L'American College of Cardiology et l'American Heart Association ont publié de nouvelles directives concernant le dépistage et la prise en charge du cholestérol, recommandant un dépistage plus précoce et des évaluations des risques personnalisées. Les recommandations, présentées le 28 mars à la Nouvelle-Orléans, insistent sur la réduction du cholestérol LDL et l'intégration de facteurs génétiques comme la lipoprotéine(a). Un nouvel outil de calcul des risques vise à prédire les maladies cardiaques sur de plus longues périodes.

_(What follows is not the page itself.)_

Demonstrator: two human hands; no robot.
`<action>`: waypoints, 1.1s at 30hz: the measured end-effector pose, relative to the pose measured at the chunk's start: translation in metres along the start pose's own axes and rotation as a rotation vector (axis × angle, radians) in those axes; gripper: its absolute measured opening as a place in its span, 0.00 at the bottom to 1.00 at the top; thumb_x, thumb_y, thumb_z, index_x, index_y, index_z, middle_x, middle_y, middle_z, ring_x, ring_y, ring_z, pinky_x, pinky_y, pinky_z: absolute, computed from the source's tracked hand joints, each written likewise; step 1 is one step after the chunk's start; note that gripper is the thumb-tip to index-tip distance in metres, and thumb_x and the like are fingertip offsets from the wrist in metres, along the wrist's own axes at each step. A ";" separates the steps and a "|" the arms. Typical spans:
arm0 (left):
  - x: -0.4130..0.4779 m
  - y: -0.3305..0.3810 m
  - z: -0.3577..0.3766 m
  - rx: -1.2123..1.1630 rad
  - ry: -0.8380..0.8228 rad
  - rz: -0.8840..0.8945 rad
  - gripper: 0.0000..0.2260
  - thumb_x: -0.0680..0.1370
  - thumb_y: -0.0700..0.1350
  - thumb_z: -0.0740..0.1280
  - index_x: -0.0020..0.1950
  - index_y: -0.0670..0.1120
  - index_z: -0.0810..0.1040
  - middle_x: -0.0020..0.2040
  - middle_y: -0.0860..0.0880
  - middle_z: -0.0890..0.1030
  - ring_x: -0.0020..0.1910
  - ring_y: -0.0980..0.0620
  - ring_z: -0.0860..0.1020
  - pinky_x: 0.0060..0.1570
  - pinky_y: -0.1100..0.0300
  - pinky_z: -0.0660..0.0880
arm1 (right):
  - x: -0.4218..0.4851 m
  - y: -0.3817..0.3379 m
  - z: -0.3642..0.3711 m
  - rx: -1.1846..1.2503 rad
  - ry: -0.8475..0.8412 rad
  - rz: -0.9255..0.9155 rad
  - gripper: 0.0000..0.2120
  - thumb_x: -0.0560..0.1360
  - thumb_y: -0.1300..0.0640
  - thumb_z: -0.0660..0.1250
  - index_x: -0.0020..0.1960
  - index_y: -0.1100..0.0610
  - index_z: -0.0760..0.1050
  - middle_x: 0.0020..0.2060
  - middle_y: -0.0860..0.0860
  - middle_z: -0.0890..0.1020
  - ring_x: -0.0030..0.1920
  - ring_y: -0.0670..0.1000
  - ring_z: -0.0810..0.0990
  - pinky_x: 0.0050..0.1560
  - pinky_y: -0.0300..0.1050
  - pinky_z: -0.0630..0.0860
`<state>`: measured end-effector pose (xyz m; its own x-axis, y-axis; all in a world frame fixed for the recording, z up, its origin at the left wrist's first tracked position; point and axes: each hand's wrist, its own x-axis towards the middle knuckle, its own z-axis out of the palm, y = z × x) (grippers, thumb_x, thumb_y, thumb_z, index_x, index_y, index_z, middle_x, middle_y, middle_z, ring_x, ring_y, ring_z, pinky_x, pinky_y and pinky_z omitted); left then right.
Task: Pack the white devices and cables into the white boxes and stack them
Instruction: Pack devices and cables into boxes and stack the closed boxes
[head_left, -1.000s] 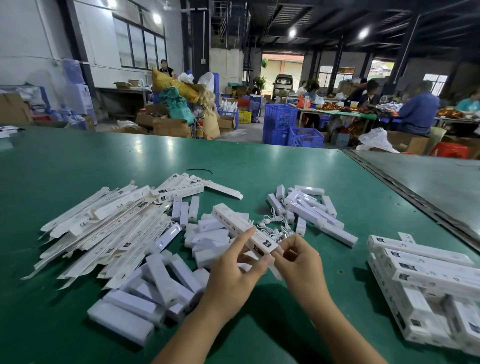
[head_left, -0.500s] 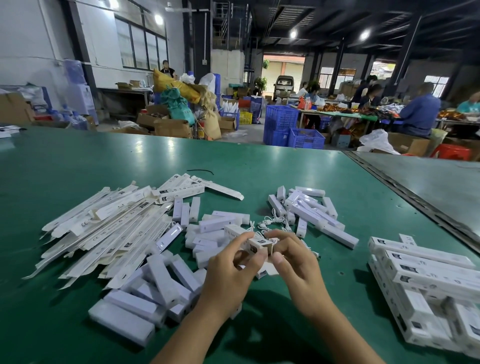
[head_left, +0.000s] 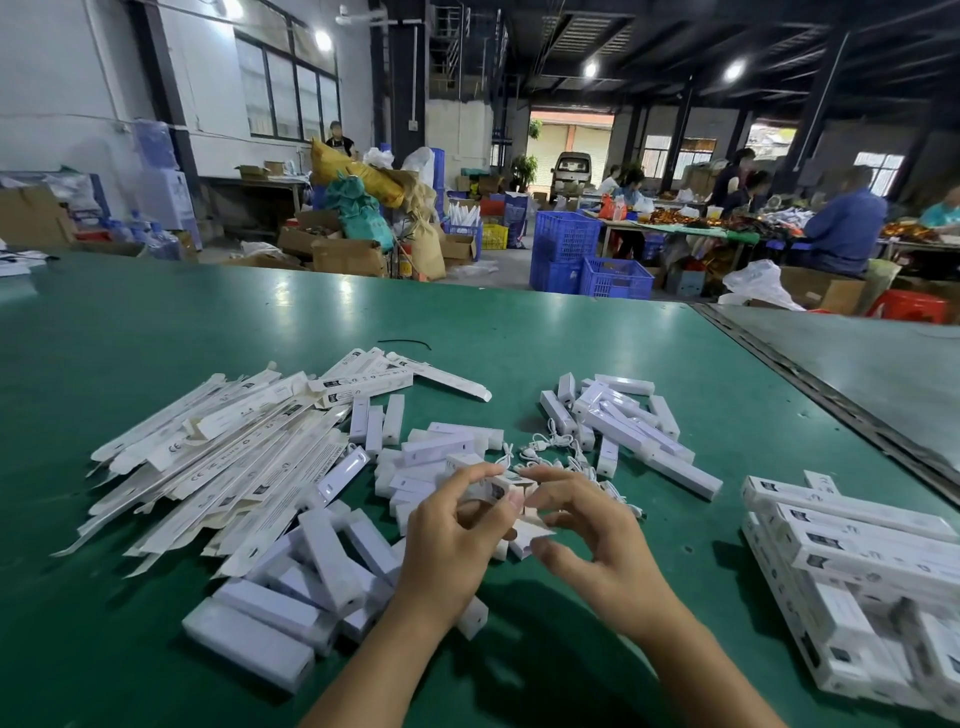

Ces directives, la première mise à jour depuis 2018, ont été publiées dans le Journal of the American College of Cardiology et Circulation. Elles ont été dévoilées lors de la 75e session scientifique annuelle de l'American College of Cardiology à la Nouvelle-Orléans. Roger S. Blumenthal, président du comité de rédaction et directeur du Johns Hopkins Ciccarone Center for the Prevention of Cardiovascular Disease, a déclaré : « Nous savons que des niveaux de cholestérol LDL plus bas sont meilleurs pour réduire le risque de crises cardiaques, d'accidents vasculaires cérébraux et d'insuffisance cardiaque congestive. » Les recommandations soulignent que les changements de mode de vie constituent le socle de la prévention, notant que 80 % à 90 % des maladies cardiovasculaires sont liées à des facteurs modifiables tels que l'alimentation, l'exercice et le contrôle du poids. Environ un adulte américain sur quatre présente un taux de cholestérol LDL élevé, ce qui contribue à l'athérosclérose et à des événements cardiaques potentiels. Il est désormais conseillé aux médecins de dépister plus tôt, dès l'âge de 9 ans pour les personnes atteintes d'hypercholestérolémie familiale, et d'effectuer un test unique de Lp(a), qui augmente le risque de 40 % à certains niveaux. Le nouveau calculateur PREVENT estime les risques à 10 et 30 ans à partir de 30 ans, en s'appuyant sur des données concernant 6,6 millions de personnes et en incluant la fonction rénale et la glycémie. Seth Martin, cardiologue au sein du comité, a déclaré : « Changer de paradigme en faveur de stratégies de prévention proactives plus tôt dans la vie peut modifier de manière significative la trajectoire des maladies cardiovasculaires. » Pour le traitement, les cibles optimales de LDL varient de moins de 100 mg/dL pour les individus à faible risque à moins de 55 mg/dL pour ceux à haut risque, avec des options telles que les statines, l'ézétimibe et les inhibiteurs de PCSK9. Des facteurs aggravants, tels que les scanners de calcium coronaire et les marqueurs d'inflammation, aident à personnaliser les plans de soins.